In Bonn studiert er Geschichte, Germanistik und klassische Philologie, also Latein und Altgriechisch. Duden kommt während seiner Studentenzeit mit demokratischen Ideen in Kontakt und tritt der demokratischen Burschenschaft „Germania“ bei. Nach nur vier Semestern bricht er sein Studium ab. Vermutlich sind finanzielle Gründe hierfür ausschlaggebend.

Sein Weg führt ihn nach Frankfurt, wo er mehrere Jahre in einer wohlhabenden Familie als Hauslehrer arbeitet. Die Familie begleitet er bei mehreren längeren Auslandsaufenthalten in die französischsprachige Schweiz und nach England. Parallel zu seiner Lehrtätigkeit setzt Duden privat seine Studien fort und legt schließlich als Externer sein Staatsexamen an der Uni Bonn ab. Mit dem Examen erhält er die Lehrerlaubnis und darf Deutsch, Französisch, Latein und Griechisch unterrichten.

Konrad Duden geht nach Soest und beginnt dort sein Referendariat, das er allerdings nach kurzer Zeit abbricht. Er arbeitet wieder als Hauslehrer einer deutschen Familie, die fast das gesamte Jahr über in Genua lebt. Neben seinem Unterricht schreibt Duden dort seine Doktorarbeit. Außerdem lernt er Italienisch. Was ihn am Italienischen begeistert: Die Sprache ist einheitlich und wird weitgehend so geschrieben, wie man sie ausspricht.

2. Zurück in Deutschland

Nach fünf Jahren kehrt Duden zurück nach Deutschland. Er nimmt eine Stelle an der Schule in Soest an, an der er das Referendariat abgebrochen hatte. Schnell macht er innerhalb der Schule Karriere und wird Konrektor. In seiner Soester Zeit heiratet er Adeline, die er in Italien kennengelernt hatte und mit der er sechs Kinder bekommt.

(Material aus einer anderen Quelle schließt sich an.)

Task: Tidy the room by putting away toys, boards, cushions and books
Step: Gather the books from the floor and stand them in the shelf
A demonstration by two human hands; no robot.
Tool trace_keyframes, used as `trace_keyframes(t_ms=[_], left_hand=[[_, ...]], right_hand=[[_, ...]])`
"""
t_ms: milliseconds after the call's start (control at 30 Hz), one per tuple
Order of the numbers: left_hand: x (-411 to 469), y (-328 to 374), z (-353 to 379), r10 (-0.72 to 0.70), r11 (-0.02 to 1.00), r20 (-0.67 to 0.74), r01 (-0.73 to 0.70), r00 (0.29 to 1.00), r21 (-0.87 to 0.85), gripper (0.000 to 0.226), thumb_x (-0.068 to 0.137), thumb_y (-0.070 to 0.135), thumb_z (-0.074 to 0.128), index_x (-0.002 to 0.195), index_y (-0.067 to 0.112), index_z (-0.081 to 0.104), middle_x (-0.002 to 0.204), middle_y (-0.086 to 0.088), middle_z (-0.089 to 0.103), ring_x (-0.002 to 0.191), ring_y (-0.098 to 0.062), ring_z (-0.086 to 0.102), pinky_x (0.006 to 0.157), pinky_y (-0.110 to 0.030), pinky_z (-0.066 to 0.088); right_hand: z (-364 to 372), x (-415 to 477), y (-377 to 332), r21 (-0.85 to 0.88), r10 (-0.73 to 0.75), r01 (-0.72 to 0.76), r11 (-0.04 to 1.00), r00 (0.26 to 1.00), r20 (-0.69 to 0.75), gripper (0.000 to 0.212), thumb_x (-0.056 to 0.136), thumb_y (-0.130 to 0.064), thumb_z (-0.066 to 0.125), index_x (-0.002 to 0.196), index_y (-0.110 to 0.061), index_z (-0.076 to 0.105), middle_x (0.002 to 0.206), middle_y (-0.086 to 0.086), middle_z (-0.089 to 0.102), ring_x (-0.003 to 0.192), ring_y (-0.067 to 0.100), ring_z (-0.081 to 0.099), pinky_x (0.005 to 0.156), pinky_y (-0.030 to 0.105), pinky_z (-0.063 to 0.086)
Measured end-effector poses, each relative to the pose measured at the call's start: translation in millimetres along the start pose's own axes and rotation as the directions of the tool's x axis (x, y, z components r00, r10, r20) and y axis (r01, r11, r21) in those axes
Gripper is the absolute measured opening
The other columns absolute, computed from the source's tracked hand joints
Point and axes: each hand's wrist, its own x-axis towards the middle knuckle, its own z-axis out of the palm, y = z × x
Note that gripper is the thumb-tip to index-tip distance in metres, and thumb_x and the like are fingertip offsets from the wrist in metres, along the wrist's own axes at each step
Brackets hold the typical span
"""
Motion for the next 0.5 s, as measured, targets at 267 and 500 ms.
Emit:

1869 wird er Gymnasialdirektor im thüringischen Schleiz, wo er die Schule vor der Schließung retten soll. Ihm ist klar, dass sich das Schulwesen an die gesellschaftlichen und wirtschaftlichen Veränderungen anpassen muss, die durch die Industrialisierung entstanden sind. Deshalb überarbeitet er den kompletten Lehrplan seiner neuen Schule. Er streicht einige Stunden Religion und Schönschreiben und führt anstelle dessen Naturwissenschaften, moderne Fremdsprachen und Turnen ein. Aber das ist nicht alles, was er an der Schule reformiert.

Die Schüler kommen aus einem Umkreis von 50 Kilometer, aus insgesamt sieben verschiedenen Kleinstaaten. In jedem Kleinstaat wird ein anderer Dialekt gesprochen, eine einheitliche Sprache gibt es nicht. Auch im Schriftlichen sieht es ähnlich aus – eine verbindliche einheitliche Rechtschreibung existiert nicht. Und so kommt es vor, dass an Dudens neuer Wirkungsstätte die Lehrer die Arbeiten ihrer Schützlinge ganz unterschiedlich korrigieren. Ob etwas als falsch oder richtig beurteilt wird, richtet sich danach, welchen Dialekt die Lehrkraft spricht und schreibt.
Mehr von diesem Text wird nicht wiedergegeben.